• WHAT TO PRODUCE
Whatever follows the line containing "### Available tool" in the listing below should be printed exactly, along with that line itself.

• DATA SHOWN
*** Block opens ***

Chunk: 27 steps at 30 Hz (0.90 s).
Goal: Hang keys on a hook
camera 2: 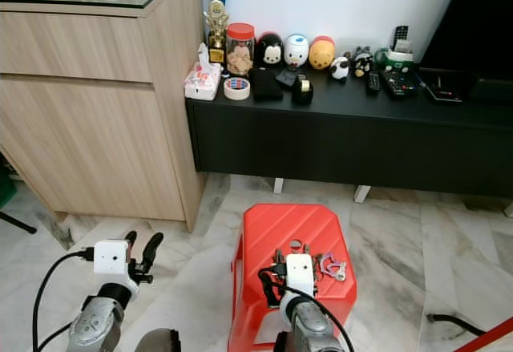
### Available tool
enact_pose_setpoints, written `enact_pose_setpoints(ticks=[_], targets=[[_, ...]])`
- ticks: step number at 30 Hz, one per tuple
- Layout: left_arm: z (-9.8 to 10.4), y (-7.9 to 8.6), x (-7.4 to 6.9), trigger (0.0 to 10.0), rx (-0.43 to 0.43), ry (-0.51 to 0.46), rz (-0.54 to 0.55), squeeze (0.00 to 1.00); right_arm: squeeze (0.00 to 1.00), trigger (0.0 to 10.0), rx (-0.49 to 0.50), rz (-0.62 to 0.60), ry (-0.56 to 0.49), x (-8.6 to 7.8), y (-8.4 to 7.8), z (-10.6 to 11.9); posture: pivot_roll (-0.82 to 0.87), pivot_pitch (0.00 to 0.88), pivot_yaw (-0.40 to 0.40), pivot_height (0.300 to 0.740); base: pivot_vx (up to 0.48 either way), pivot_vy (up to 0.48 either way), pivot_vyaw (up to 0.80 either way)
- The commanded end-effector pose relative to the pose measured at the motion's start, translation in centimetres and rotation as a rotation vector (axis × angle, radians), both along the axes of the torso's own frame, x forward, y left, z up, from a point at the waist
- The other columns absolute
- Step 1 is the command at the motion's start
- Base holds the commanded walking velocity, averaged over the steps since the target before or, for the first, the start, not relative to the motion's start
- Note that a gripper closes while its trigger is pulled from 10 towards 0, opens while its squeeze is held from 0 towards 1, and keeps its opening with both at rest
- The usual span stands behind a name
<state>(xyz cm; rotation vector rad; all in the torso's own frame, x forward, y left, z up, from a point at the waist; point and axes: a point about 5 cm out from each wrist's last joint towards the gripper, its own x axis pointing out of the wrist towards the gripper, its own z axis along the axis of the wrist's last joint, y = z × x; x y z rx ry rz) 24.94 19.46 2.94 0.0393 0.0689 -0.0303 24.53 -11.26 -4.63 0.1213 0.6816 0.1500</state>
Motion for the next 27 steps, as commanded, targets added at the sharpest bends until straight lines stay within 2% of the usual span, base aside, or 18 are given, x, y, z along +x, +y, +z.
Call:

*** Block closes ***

• ANSWER
### Available tool
enact_pose_setpoints, written `enact_pose_setpoints(ticks=[_], targets=[[_, ...]])`
- ticks: step number at 30 Hz, one per tuple
- Layout: left_arm: z (-9.8 to 10.4), y (-7.9 to 8.6), x (-7.4 to 6.9), trigger (0.0 to 10.0), rx (-0.43 to 0.43), ry (-0.51 to 0.46), rz (-0.54 to 0.55), squeeze (0.00 to 1.00); right_arm: squeeze (0.00 to 1.00), trigger (0.0 to 10.0), rx (-0.49 to 0.50), rz (-0.62 to 0.60), ry (-0.56 to 0.49), x (-8.6 to 7.8), y (-8.4 to 7.8), z (-10.6 to 11.9); posture: pivot_roll (-0.82 to 0.87), pivot_pitch (0.00 to 0.88), pivot_yaw (-0.40 to 0.40), pivot_height (0.300 to 0.740); base: pivot_vx (up to 0.48 either way), pivot_vy (up to 0.48 either way), pivot_vyaw (up to 0.80 either way)
- The commanded end-effector pose relative to the pose measured at the motion's start, translation in centimetres and rotation as a rotation vector (axis × angle, radians), both along the axes of the torso's own frame, x forward, y left, z up, from a point at the waist
- The other columns absolute
- Step 1 is the command at the motion's start
- Base holds the commanded walking velocity, averaged over the steps since the target before or, for the first, the start, not relative to the motion's start
- Note that a gripper closes while its trigger is pulled from 10 towards 0, opens while its squeeze is held from 0 towards 1, and keeps its opening with both at rest
- The usual span stands behind a name
<state>(xyz cm; rotation vector rad; all in the torso's own frame, x forward, y left, z up, from a point at the waist; point and axes: a point about 5 cm out from each wrist's last joint towards the gripper, its own x axis pointing out of the wrist towards the gripper, its own z axis along the axis of the wrist's last joint, y = z × x; x y z rx ry rz) 24.94 19.46 2.94 0.0393 0.0689 -0.0303 24.53 -11.26 -4.63 0.1213 0.6816 0.1500</state>
Motion for the next 27 steps, as commanded, targets added at the sharpest bends until straight lines stay within 2% of the usual span, base aside, or 18 are given, x, y, z along +x, +y, +z.
Call:

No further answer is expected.